Description of the task:
The full listing should be reproduced exactly as it appears.

Data provided:

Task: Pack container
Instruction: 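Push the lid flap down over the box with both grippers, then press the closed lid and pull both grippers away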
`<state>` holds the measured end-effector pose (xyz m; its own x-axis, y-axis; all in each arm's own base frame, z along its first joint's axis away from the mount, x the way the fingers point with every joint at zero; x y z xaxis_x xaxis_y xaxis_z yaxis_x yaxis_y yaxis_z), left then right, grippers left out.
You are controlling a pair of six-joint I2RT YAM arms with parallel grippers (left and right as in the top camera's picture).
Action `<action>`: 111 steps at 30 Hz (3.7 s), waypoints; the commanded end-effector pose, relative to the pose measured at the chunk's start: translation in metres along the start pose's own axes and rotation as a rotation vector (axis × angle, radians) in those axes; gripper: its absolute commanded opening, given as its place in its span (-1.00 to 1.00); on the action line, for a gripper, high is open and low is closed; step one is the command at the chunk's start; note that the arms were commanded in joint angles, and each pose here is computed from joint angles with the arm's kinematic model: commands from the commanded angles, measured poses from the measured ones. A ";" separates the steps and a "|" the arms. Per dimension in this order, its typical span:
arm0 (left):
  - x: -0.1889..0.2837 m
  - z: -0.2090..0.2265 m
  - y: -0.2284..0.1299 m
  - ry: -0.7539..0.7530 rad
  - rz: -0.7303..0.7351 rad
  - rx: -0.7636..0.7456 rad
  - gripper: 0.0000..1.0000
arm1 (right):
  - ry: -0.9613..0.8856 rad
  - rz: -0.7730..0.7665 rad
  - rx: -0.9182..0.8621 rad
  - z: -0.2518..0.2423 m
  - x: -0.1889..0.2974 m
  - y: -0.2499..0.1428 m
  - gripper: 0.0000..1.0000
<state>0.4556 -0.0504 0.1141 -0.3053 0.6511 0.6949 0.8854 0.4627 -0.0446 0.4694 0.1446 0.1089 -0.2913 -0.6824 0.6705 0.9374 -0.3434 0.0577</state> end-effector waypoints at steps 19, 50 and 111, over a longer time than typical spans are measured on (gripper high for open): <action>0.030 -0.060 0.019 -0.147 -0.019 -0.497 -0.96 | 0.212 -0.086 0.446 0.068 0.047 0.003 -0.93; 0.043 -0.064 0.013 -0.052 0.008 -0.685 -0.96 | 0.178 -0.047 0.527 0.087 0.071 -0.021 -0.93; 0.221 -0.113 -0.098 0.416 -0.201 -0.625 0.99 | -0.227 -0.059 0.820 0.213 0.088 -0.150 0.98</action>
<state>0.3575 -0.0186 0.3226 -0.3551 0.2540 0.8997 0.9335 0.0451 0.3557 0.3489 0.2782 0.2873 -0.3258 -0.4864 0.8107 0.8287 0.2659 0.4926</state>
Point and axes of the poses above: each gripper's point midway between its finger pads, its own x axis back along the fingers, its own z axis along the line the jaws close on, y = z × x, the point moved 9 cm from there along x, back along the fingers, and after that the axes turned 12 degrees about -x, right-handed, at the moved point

Answer area:
Task: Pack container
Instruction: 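Push the lid flap down over the box with both grippers, then press the closed lid and pull both grippers away
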`<state>` holds the measured end-effector pose (xyz m; its own x-axis, y-axis; all in each arm's own base frame, z along its first joint's axis away from the mount, x the way the fingers point with every joint at zero; x y z xaxis_x xaxis_y xaxis_z yaxis_x yaxis_y yaxis_z), left then right, grippers left out.
You are controlling a pair of six-joint I2RT YAM arms with parallel grippers (left and right as in the top camera's picture).
Action `<action>`: 111 steps at 30 Hz (3.7 s), waypoints; the commanded end-effector pose, relative to the pose measured at the chunk's start: translation in metres along the start pose's own axes and rotation as a rotation vector (axis × angle, radians) in those axes; gripper: its absolute commanded opening, given as its place in its span (-1.00 to 1.00); on the action line, for a gripper, high is open and low is closed; step one is the command at the chunk's start; note that the arms were commanded in joint angles, and each pose here is computed from joint angles with the arm's kinematic model: commands from the commanded angles, measured poses from the measured ones. A ";" separates the steps and a "|" the arms. Per dimension in this order, its typical span:
arm0 (left):
  - x: -0.1889..0.2837 m
  - z: -0.2090..0.2265 m
  - y: -0.2284..0.1299 m
  - ry: -0.7539..0.7530 rad
  - rz: -0.7303..0.7351 rad
  - rx: -0.7636..0.7456 rad
  - gripper: 0.0000..1.0000
arm1 (right):
  - ry: -0.9613..0.8856 rad
  - rz: -0.7730..0.7665 rad
  - rx: -0.9182..0.8621 rad
  - z: -0.2518..0.2423 m
  - x: -0.1889..0.2974 m
  - y: -0.2499..0.1428 m
  - gripper: 0.0000..1.0000
<state>0.4556 -0.0504 0.1141 -0.3053 0.6511 0.6949 0.8854 0.4627 -0.0446 0.4694 0.1446 0.1089 -0.2913 -0.6824 0.6705 0.9374 -0.3434 0.0577</state> end-effector waypoints at steps 19, 50 and 111, over a longer time than typical spans are measured on (gripper high for open): <action>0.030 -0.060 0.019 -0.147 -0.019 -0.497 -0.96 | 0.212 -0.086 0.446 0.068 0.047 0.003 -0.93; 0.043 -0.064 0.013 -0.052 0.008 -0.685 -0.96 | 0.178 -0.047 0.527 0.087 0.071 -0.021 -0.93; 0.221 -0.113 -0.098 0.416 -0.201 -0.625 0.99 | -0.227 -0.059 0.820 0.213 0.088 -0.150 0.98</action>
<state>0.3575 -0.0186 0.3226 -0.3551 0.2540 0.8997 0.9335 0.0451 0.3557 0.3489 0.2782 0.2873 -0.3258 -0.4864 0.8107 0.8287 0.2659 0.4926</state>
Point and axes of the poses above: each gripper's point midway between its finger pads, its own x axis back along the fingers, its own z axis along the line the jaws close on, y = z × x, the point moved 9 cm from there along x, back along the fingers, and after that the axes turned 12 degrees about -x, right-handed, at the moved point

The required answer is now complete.